Chicken and Dumplings
Recipe information
Recipe Icon - Master recipes
Cooking:
25 min.
Recipe Icon - Master recipes
Servings per container:
8
Recipe Icon - Master recipes
Source:

Ingredients for - Chicken and Dumplings

1. 3/4 cup all-purpose flour, divided -
2. 1/2 teaspoon salt -
3. 1/2 teaspoon freshly ground pepper -
4. 1 broiler/fryer chicken (about 3 pounds), cut up -
5. 2 tablespoons canola oil -
6. 1 large onion, chopped -
7. 2 medium carrots, chopped -
8. 2 celery ribs, chopped -
9. 3 garlic cloves, minced -
10. 6 cups chicken stock -
11. 1/2 cup white wine or apple cider -
12. 2 teaspoons sugar -
13. 2 bay leaves -
14. 5 whole peppercorns -
15. DUMPLINGS: -
16. 1-1/3 cups all-purpose flour -
17. 2 teaspoons baking powder -
18. 3/4 teaspoon salt -
19. 2/3 cup 2% milk -
20. 1 tablespoon butter, melted -
21. SOUP: -
22. 1/2 cup heavy whipping cream -
23. 2 teaspoons minced fresh parsley -
24. 2 teaspoons minced fresh thyme -
25. Additional salt and pepper to taste -

How to cook deliciously - Chicken and Dumplings

1. Stage

In a shallow bowl, mix 1/2 cup flour, salt and pepper.

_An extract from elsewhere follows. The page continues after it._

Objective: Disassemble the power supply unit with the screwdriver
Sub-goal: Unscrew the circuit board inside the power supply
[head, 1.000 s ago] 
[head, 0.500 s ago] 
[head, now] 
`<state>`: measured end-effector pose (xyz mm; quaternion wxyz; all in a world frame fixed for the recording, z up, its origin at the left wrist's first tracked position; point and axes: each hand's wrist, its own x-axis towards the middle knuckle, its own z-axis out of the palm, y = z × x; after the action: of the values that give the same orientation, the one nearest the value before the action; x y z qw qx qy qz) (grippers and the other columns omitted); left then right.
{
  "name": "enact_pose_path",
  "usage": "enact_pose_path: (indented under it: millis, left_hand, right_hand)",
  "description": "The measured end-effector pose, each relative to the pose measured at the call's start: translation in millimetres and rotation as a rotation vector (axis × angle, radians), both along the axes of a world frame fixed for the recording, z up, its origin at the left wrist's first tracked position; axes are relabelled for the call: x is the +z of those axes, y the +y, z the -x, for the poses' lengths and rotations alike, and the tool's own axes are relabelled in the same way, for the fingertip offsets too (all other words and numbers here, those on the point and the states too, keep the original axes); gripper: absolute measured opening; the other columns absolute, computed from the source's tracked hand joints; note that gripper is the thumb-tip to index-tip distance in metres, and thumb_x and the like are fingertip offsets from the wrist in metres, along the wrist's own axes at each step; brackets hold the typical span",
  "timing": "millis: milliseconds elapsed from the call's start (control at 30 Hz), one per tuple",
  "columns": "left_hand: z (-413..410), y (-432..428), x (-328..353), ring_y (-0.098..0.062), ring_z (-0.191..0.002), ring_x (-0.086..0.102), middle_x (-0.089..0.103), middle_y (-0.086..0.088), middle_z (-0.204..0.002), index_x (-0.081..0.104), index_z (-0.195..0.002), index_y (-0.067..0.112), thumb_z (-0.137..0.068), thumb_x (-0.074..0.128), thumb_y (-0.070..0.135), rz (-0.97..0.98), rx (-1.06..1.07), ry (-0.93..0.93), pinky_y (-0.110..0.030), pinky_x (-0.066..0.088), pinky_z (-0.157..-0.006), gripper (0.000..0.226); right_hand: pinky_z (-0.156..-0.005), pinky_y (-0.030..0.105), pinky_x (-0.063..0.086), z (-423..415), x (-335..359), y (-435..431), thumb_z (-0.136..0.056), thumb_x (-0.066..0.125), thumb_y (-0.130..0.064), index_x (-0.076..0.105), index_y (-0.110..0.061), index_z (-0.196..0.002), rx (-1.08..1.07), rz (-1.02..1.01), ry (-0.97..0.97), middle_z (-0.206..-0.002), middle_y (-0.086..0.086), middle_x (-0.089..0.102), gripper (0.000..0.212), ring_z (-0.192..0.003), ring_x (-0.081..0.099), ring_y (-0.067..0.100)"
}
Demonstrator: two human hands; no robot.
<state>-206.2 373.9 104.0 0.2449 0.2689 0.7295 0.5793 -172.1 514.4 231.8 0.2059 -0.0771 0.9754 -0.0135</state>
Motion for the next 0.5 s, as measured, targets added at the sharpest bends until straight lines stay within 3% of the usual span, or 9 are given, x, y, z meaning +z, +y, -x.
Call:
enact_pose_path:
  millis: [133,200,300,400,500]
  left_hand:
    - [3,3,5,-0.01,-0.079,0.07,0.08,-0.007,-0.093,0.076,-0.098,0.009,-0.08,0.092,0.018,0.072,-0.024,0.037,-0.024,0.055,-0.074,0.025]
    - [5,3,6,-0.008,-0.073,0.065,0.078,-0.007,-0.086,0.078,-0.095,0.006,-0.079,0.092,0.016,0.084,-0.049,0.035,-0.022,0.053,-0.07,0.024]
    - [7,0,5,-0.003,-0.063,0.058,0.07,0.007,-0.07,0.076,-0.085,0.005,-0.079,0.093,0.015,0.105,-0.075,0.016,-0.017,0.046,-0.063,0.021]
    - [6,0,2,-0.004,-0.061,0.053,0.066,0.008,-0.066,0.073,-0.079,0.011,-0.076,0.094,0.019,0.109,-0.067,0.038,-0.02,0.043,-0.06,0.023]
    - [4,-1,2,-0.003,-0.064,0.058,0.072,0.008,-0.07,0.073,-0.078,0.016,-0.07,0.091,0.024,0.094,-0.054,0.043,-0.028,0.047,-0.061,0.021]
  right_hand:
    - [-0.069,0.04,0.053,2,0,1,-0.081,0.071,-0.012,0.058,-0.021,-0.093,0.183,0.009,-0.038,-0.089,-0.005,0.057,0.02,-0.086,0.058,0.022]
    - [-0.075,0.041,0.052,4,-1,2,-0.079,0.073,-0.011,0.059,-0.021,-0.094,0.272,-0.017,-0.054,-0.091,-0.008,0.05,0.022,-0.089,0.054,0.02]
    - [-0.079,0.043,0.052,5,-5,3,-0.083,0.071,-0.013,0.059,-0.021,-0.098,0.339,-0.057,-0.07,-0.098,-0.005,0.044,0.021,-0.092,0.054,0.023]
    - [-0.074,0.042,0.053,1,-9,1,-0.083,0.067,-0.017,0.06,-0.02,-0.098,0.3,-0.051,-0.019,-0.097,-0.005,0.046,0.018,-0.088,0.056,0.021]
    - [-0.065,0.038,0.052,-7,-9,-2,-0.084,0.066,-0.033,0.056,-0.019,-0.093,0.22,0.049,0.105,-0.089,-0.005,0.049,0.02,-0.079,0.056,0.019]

Add the chicken, one piece at a time, and toss to coat, shaking off any excess. In a 6-quart stockpot or Dutch oven, heat the oil over medium-high heat. Brown the chicken in batches on all sides, then remove from the pot. Editor's Tip: Don't discard the chicken drippings. They're packed with flavor and will be used in the next step to saute the vegetables.

2. Stage

Add the onion, carrots and celery to the same pot. Cook and stir for six to eight minutes or until the onion is tender. Add the garlic and cook, stirring, for one minute longer.

3. Stage

Add 1/4 cup flour. Stir until blended. Gradually add the stock, stirring constantly to ensure there are no lumps in the soup.

4. Stage

Stir in the wine, sugar, bay leaves and peppercorns. Return the chicken to the pot and bring the mixture to a boil. Reduce the heat and simmer, covered, for 20 to 25 minutes or until the chicken juices run clear. Editor's Tip: The chicken is fully cooked once its juices run clear and the meat reaches an internal temperature of 165°F with an instant-read thermometer.

5. Stage

In a bowl, whisk together the flour, baking powder and salt. In another bowl, whisk together the milk and melted butter until blended. Add the milk mixture to the flour and stir just until moistened. Do not overmix. Editor's Tip: Overmixing can overdevelop the gluten in the flour and create tough dumplings. It's OK if the dough is soft and a little sticky. That means it has enough moisture to turn into a fluffy dumpling.

6. Stage

Drop the dough by rounded tablespoonfuls onto a parchment-lined baking sheet and set aside. Editor's Tip: This resting step is essential! Giving the dumplings time to rest allows the baking powder to produce gas bubbles, which helps them stay as light as air.

7. Stage

Remove the chicken from the stockpot and allow it to cool slightly. Discard the bay leaves and skim the fat from the soup. Remove the skin and bones from the chicken and discard them. Using two forks, coarsely shred the meat into 1- to 1-1/2-inch pieces. Return the chicken to the soup. Cook, covered, on high until the soup reaches a simmer.

8. Stage

Drop the dumplings on top of the simmering soup, a few at a time. Reduce the heat to low and cook, covered, for 15 to 18 minutes or until a toothpick inserted into the center of the dumplings comes out clean. Do not lift the lid while the dumplings steam. Editor's Tip: Resist the temptation to lift the lid! The dumplings cook faster in a covered pot, ensuring a light and airy consistency. To avoid the dumplings from fusing together (forming one supermassive dumpling blob), don't drop all the dumplings in at once. Drop four or five, and allow a few seconds to pass so the edges can firm up.

9. Stage

Gently stir in the cream and sprinkle with parsley and thyme. Season with additional salt and pepper to taste.